I try not to make market or economic predictions because they will mostly be wrong. Everyone else is mostly wrong too but most won’t admit it. I will, whatever.
While I admit to have no ability to forecast markets, I am a pretty good predictor of what people will do with their investments – I’ve discussed it here in case you’re interested in why I think that. I jokingly call myself America’s foremost authority on investor fads and trends but , as they say, there’s a kernel of truth in every joke. The truth is that this is actually my obsession and I chronicle it seven days a week (my annual graphic here).
Anyway, here’s Bloomberg Friday:
Investors are pouring more money into stock mutual funds in the U.S. than they have in 13 years, attracted by a market near record highs and stung by bond losses that would deepen ifinterest rates keep rising.
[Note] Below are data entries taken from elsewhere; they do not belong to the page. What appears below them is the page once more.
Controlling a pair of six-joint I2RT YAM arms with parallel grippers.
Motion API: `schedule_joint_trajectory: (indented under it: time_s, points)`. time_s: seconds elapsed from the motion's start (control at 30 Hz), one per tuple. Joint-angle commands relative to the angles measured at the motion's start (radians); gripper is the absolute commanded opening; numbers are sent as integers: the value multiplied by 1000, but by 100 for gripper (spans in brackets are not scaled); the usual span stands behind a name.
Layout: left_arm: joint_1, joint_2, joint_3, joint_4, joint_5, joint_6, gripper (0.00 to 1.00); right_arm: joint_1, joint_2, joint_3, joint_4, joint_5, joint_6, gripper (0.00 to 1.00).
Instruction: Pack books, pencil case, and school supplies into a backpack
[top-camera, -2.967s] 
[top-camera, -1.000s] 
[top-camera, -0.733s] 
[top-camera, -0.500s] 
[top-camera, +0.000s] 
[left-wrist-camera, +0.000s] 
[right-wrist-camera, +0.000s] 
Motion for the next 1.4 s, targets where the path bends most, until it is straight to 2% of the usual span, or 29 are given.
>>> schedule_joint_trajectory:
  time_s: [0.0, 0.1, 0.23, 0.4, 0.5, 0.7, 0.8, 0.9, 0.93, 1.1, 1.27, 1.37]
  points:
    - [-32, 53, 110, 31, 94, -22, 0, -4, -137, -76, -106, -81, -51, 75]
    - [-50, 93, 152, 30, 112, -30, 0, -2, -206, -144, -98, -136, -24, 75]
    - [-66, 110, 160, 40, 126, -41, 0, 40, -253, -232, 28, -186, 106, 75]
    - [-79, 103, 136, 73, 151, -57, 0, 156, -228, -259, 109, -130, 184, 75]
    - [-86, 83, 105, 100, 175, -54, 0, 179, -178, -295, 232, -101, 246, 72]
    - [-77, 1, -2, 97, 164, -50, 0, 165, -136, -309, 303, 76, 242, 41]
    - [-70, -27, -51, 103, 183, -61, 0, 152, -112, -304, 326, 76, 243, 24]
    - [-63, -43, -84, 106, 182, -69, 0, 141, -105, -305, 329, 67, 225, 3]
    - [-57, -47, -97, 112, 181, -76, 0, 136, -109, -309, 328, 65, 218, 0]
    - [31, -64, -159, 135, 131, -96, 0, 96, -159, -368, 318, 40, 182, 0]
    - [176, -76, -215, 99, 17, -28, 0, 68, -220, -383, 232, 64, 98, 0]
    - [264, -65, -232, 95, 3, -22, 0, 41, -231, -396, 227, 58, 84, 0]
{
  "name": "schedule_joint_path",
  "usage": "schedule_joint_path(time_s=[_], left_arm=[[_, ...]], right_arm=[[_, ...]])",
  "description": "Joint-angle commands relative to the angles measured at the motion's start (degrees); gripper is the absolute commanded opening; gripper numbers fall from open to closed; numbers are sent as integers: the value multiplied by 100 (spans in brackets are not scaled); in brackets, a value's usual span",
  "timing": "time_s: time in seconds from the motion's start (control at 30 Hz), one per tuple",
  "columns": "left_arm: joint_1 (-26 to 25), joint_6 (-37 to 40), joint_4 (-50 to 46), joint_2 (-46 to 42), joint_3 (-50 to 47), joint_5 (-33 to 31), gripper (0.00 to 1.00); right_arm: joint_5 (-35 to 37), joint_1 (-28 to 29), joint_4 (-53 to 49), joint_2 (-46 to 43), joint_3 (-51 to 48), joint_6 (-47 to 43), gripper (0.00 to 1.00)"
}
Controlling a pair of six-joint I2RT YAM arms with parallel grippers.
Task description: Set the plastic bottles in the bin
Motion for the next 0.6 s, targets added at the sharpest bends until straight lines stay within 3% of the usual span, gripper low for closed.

Stock funds won $172 billion in the year’s first 10 months, the largest amount since they got $272 billion in all of 2000, according to Morningstar Inc. (MORN) estimates. Even with most of the cash going to international funds, domestic equity deposits are the highest since 2004.
The move marks a reversal from the four years through 2012, when investors put $1 trillion into fixed income as the financial crisis drove many to redeem from stocks and miss out as the Standard & Poor’s 500 Index almost tripled from its low. Rare losses this year in core bond portfolios, coupled with a 25 percent gain in the S&P 500, spurred the switch back to equities that some professionals call risky performance chasing.
This shift’s having happened is the culmination of virtually all of the work I have done at this blog since the fall of 2012. I could post hundreds of links below or you could take my word for it. Fine, maybe just this one: 22 Times, You Poor, Dumb Bastards (October 2012). I know I may have alienated a few readers over the last year but I really felt it was more important to say what I felt and to speak forcefully at times.
And now that this has all played out, I’m not exactly sure how to feel. I got this sea change in attitudes mostly right but, unfortunately, I don’t have the slightest idea as to what might happen next. We’ve swung back to equilibrium in both valuation and sentiment pretty quickly this past year – from abject stock hatred to a low-simmering boil of bullishness. Maybe this goes all the way to Dow 20,000 or maybe we get that 30% pullback that everyone’s so desperate for first.
I don’t know what will happen.
But I’ll try my best to make sense of what I see – specifically through the prism of investor mood and behavior – just like always.
Read Also:
My Edge and the Crossroads (TRB)
Investment Fads and Themes by Year, 1996-2012 (TRB)
Aggressively Toe-Dipping, LOL (TRB)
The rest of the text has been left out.